Jason M. Barr September 10, 2024
Note: This post is part II of an on-going series on the past, present, and future of urban land reclamation around the world. Part I is here.
Cities Drive History
When we study who we are—our ancient histories and how we arrived at the present moment—we tend to study the rise and fall of empires, the lives of powerful leaders, and the struggles to overcome oppression and conquest.
However, behind the curtain, as it were, the engines that drive the grand narratives of history are cities. Cities are stores of knowledge, the nexus of our social interactions, the nodes of trade and commerce, and the seats of power. At the risk of exaggeration, without cities, there would be no History.
The key feature that connects our cities—and binds the world together—is access to water, not just for drinking or crops, but for travel, trade, and defense. Because humans could not fly until very recently, the use of water for transportation has been the connective tissue of civilization and society.
And, arguably, that narrow strip of nature where land and water meet—the littoral zones—are the most important urban zones in human history. They are the transitional spaces from the internal affairs of a people and its state to the external world and the great beyond. Without them, most cities—assuming they could exist—would be isolated urban pockets, nearly cut off from the rest of the world.
From Littoral to Literal
But humans, being builders, are not content to accept the world as it has been presented to them. The need to build and adapt has driven the process of land reclamation—the creation of new land in the littoral zones—and beyond—to foster economic growth and induce social and political interactions.
Thanks to recent research using satellite imagery, scholars can measure the ubiquity of land reclamation, which has occurred on six continents, along every ocean, and in every type of habitable climate. Reclamation has been undertaken in the world’s most ancient cities, the important centers of the Middle Ages, and across the globe in the modern era.
The goal here is to give a (necessarily brief) set of examples of how land reclamation is connected to and connects world history to demonstrate that it represents a hidden—both beneath buildings, walls, piers, tarmacs, and parks, and understudied—element of larger global events. Of course, we can’t provide the counterfactual of how world history would have unfolded without reclamation, but we can get hints of its role.

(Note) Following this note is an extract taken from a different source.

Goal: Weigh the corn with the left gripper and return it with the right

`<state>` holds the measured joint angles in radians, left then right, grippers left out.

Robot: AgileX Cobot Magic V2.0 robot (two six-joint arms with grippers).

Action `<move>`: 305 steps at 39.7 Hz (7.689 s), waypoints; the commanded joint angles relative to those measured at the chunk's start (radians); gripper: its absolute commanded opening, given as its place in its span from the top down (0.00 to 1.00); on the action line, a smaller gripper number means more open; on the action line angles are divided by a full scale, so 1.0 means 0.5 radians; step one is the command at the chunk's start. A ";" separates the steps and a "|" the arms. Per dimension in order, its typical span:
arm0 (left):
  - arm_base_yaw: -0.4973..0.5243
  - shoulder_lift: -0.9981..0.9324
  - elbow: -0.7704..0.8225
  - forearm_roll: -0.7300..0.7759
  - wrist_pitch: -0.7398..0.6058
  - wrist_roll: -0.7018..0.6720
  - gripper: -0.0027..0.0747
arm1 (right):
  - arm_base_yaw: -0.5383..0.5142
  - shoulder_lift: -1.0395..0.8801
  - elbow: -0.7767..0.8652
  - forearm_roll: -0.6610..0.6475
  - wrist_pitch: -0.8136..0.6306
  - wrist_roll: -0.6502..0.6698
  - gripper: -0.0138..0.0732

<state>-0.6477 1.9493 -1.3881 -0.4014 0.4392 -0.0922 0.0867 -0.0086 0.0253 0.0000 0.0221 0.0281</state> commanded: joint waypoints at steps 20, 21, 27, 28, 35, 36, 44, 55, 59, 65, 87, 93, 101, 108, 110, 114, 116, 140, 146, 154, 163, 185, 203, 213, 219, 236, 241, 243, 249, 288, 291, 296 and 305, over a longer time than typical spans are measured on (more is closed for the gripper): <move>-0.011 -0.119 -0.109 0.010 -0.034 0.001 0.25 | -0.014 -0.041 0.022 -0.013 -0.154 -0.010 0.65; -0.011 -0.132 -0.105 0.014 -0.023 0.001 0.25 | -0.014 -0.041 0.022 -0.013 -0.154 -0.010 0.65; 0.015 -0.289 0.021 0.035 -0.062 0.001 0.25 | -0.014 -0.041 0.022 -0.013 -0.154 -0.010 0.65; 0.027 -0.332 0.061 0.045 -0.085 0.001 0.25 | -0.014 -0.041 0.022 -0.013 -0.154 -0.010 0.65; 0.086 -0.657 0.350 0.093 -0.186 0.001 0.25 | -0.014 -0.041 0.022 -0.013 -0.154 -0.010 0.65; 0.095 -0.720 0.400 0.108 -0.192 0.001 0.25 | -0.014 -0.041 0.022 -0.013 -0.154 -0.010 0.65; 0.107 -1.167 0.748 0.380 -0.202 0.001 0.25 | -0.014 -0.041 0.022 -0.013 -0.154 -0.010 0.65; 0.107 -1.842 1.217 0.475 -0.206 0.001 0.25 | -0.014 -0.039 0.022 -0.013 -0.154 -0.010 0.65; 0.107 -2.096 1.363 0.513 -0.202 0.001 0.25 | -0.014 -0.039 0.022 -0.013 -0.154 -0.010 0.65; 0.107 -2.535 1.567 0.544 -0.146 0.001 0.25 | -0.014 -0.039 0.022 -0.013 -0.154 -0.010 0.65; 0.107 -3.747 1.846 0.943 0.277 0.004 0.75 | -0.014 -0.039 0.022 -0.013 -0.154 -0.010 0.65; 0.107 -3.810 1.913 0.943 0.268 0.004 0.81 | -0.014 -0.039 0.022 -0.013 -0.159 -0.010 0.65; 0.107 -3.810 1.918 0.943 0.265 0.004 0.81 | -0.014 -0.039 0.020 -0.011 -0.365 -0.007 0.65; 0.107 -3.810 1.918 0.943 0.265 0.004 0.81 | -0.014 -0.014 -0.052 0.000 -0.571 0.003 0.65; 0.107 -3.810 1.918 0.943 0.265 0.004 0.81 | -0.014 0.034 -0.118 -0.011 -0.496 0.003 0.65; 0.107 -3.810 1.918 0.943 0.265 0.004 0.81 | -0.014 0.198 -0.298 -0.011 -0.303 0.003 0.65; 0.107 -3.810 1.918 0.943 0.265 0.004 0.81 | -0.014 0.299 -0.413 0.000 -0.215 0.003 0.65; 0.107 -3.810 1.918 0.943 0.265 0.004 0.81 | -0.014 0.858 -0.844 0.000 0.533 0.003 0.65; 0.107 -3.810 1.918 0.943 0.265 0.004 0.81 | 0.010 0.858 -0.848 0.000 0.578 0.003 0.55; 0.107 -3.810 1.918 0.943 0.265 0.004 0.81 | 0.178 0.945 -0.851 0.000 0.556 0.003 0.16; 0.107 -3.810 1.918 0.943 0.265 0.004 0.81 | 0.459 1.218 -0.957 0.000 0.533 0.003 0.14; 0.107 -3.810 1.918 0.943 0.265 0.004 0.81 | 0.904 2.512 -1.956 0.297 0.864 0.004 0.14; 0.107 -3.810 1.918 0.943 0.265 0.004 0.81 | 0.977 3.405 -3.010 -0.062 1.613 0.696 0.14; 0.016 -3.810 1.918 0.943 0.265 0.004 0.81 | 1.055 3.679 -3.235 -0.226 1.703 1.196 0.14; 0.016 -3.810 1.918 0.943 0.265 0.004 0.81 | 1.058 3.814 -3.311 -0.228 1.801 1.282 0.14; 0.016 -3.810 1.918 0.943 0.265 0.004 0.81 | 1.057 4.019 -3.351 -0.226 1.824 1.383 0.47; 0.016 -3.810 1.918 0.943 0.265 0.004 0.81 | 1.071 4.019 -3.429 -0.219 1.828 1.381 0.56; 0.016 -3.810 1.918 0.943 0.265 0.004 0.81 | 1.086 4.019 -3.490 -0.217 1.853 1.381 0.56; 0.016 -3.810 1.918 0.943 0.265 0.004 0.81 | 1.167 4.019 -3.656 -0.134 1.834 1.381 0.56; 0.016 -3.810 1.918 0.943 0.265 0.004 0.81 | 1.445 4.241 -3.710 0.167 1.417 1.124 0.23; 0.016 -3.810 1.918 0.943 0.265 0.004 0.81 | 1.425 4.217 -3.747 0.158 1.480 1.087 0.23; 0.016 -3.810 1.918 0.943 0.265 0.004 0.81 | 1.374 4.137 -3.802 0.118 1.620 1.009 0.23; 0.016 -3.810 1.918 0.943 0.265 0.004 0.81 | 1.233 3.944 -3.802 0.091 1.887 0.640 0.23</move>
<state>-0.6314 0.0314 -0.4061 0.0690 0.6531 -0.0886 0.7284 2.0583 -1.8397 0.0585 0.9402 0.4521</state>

The critical point is that land is far from being a finite resource; producing more of it has allowed cities to grow and accommodate people, buildings, and commerce, which enabled their dramatic parts in world history. Let’s begin our world tour with a focus on the pre-industrial past. In a future post, we will turn to the modern period.
Tyre
In the tenth century BCE, Hiram, the Phoenician king of Tyre (in Lebanon) decided to move his city on the eastern Mediterranean coast to a site about 2,000 feet (600 m) offshore where two flat, partly-submerged rocky islands provided foundations for one of the great metropolises of the ancient world. Rubble and boulders were transported from the mainland to infill the channel that separated the two islands, likely taking thousands of workers and years to complete. The new home for Tyre produced a defensive advantage and excellent harbors which the seafaring Phoenicians used to gain wealth from trade.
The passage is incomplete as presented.